Task objective: Reproduce all of the data exactly as written.

(Entries taken from a collection)
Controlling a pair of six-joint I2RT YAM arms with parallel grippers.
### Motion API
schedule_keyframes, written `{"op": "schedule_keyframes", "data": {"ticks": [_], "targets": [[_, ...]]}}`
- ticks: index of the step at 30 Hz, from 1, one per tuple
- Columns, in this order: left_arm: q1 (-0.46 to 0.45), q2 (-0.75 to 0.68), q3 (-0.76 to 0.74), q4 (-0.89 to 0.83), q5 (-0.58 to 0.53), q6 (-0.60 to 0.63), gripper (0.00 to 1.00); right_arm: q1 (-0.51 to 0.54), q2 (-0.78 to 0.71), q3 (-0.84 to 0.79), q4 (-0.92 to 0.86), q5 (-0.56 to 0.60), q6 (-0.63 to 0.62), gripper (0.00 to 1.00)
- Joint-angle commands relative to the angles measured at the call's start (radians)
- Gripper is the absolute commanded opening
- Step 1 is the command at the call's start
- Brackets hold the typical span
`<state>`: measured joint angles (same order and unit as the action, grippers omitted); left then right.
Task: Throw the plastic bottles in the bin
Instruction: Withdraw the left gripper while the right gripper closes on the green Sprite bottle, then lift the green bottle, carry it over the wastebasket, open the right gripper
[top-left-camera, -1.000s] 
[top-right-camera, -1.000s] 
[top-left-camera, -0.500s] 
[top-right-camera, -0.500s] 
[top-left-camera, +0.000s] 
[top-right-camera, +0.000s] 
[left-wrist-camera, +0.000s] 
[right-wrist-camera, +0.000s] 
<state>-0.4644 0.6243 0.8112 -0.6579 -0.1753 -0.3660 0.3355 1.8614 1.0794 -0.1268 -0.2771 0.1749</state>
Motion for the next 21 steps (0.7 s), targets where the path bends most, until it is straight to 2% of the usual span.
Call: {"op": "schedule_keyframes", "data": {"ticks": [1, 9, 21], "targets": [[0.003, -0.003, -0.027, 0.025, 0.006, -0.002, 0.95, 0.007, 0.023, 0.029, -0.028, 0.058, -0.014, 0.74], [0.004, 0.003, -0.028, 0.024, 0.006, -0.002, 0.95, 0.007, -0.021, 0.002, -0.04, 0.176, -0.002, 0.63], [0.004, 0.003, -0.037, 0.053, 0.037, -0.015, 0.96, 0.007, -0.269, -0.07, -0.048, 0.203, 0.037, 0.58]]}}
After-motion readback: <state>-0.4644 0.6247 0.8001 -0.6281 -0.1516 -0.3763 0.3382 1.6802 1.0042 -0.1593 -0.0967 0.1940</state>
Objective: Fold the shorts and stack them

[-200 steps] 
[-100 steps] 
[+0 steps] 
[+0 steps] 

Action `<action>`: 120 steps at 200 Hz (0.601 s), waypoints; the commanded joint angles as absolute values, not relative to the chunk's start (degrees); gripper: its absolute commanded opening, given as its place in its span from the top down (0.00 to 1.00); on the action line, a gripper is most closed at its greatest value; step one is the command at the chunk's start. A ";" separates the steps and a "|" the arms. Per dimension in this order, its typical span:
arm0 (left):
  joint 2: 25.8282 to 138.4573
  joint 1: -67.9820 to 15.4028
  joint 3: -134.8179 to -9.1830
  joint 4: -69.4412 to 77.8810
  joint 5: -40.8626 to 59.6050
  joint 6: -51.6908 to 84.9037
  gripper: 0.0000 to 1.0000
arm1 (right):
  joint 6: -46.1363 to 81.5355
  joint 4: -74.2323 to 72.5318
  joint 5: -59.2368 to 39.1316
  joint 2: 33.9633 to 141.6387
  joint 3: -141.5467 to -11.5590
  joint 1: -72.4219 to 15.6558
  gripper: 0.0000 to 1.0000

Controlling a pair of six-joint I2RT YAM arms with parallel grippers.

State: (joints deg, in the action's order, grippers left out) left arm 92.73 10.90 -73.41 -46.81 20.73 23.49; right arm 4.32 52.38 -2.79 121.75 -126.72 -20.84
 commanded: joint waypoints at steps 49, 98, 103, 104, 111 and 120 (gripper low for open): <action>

Written reply:
Controlling a pair of six-joint I2RT YAM arms with parallel grippers.
### Motion API
schedule_keyframes, written `{"op": "schedule_keyframes", "data": {"ticks": [_], "targets": [[_, ...]]}}`
- ticks: index of the step at 30 Hz, from 1, one per tuple
- Columns, in this order: left_arm: q1 (-0.46 to 0.45), q2 (-0.75 to 0.68), q3 (-0.76 to 0.74), q4 (-0.89 to 0.83), q5 (-0.58 to 0.53), q6 (-0.60 to 0.63), gripper (0.00 to 1.00); right_arm: q1 (-0.51 to 0.54), q2 (-0.78 to 0.71), q3 (-0.84 to 0.79), q4 (-0.92 to 0.86), q5 (-0.56 to 0.60), q6 (-0.63 to 0.62), gripper (0.00 to 1.00)
- Joint-angle commands relative to the angles measured at the call's start (radians)
- Gripper is the absolute commanded opening
- Step 1 is the command at the call's start
- Brackets hold the typical span
`<state>`: measured joint angles (same order and unit as the action, grippers omitted); left then right.
Task: Throw the plastic bottles in the bin
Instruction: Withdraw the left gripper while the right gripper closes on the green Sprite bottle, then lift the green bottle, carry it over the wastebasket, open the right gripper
[top-left-camera, -1.000s] 
[top-right-camera, -1.000s] 
[top-left-camera, -0.500s] 
[top-right-camera, -0.500s] 
[top-left-camera, +0.000s] 
[top-right-camera, +0.000s] 
[left-wrist-camera, +0.000s] 
[right-wrist-camera, +0.000s] 
<state>-0.4644 0.6243 0.8112 -0.6579 -0.1753 -0.3660 0.3355 1.8614 1.0794 -0.1268 -0.2771 0.1749</state>
Motion for the next 21 steps (0.7 s), targets where the path bends most, until it is straight to 2% of the usual span.
Call: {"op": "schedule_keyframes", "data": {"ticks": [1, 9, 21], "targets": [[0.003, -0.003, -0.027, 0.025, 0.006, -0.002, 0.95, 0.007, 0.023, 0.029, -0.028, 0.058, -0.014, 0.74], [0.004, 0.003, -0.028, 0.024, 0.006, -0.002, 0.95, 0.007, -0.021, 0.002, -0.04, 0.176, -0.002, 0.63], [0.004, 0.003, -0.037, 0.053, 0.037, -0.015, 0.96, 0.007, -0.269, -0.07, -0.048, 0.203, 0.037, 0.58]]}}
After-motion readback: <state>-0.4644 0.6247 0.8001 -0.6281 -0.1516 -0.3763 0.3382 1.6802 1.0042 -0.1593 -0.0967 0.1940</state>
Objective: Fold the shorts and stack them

[-200 steps] 
[-100 steps] 
[+0 steps] 
[+0 steps] 

Action `<action>`: 120 steps at 200 Hz (0.601 s), waypoints; the commanded joint angles as absolute values, not relative to the chunk's start (degrees); gripper: its absolute commanded opening, given as its place in its span from the top down (0.00 to 1.00); on the action line, a gripper is most closed at its greatest value; step one is the command at the chunk's start. A ";" separates the steps and a "|" the arms. Per dimension in this order, its typical span:
arm0 (left):
  joint 2: 25.8282 to 138.4573
  joint 1: -67.9820 to 15.4028
  joint 3: -134.8179 to -9.1830
  joint 4: -69.4412 to 77.8810
  joint 5: -40.8626 to 59.6050
  joint 6: -51.6908 to 84.9037
  gripper: 0.0000 to 1.0000
arm1 (right):
  joint 6: -46.1363 to 81.5355
  joint 4: -74.2323 to 72.5318
  joint 5: -59.2368 to 39.1316
  joint 2: 33.9633 to 141.6387
  joint 3: -141.5467 to -11.5590
  joint 1: -72.4219 to 15.6558
  gripper: 0.0000 to 1.0000

Controlling a pair of six-joint I2RT YAM arms with parallel grippers.

State: (joints deg, in the action's order, grippers left out) left arm 92.73 10.90 -73.41 -46.81 20.73 23.49; right arm 4.32 52.38 -2.79 121.75 -126.72 -20.84
 commanded: joint waypoints at steps 49, 98, 103, 104, 111 and 120 (gripper low for open): <action>

The answer was written out completely.